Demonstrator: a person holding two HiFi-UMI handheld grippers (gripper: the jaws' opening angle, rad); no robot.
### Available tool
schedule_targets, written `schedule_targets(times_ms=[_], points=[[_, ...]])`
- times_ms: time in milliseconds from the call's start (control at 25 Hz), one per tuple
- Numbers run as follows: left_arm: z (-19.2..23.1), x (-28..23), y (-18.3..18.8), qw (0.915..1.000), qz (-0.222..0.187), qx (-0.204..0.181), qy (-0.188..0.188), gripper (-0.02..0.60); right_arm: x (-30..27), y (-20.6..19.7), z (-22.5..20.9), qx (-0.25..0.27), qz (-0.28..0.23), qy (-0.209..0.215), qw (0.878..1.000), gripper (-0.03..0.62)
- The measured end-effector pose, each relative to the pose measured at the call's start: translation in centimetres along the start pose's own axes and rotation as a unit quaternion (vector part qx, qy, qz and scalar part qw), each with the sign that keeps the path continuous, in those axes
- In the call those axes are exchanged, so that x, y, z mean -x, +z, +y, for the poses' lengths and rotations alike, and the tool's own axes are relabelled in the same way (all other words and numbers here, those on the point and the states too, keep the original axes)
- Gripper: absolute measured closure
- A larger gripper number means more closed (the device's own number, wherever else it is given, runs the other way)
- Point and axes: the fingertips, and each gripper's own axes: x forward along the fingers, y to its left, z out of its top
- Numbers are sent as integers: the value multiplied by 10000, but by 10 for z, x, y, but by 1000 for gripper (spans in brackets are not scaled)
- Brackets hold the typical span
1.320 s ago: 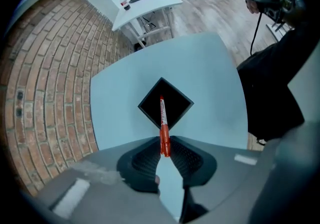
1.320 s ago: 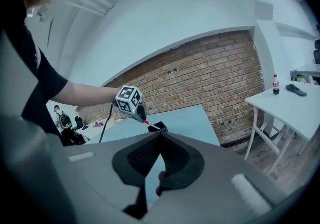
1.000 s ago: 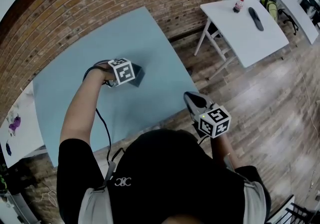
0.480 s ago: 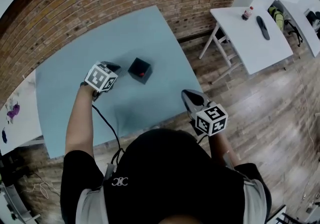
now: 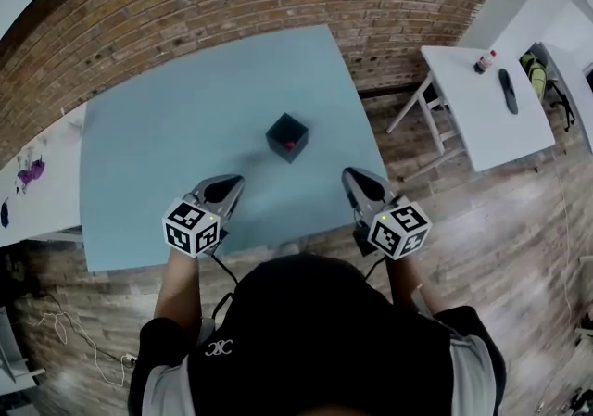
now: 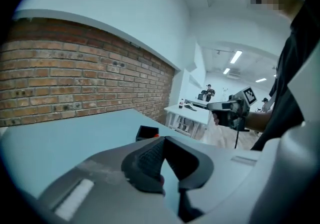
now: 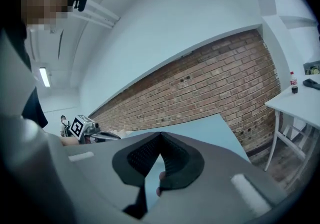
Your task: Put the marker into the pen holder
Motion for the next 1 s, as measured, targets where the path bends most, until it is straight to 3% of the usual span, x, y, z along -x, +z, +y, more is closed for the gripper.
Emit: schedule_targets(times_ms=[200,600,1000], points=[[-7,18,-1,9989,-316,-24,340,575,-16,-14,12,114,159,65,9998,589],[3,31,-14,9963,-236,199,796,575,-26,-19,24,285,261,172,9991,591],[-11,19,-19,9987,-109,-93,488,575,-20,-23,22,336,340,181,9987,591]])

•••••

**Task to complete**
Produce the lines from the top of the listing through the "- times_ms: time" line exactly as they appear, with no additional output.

**Answer to this exercise**
Demonstrator: a person holding two HiFi-UMI handheld grippers (gripper: the jaws' opening angle, rad); no robot.
### Available tool
schedule_targets, written `schedule_targets(times_ms=[_], points=[[_, ...]])`
- times_ms: time in milliseconds from the call's start (control at 25 Hz), one per tuple

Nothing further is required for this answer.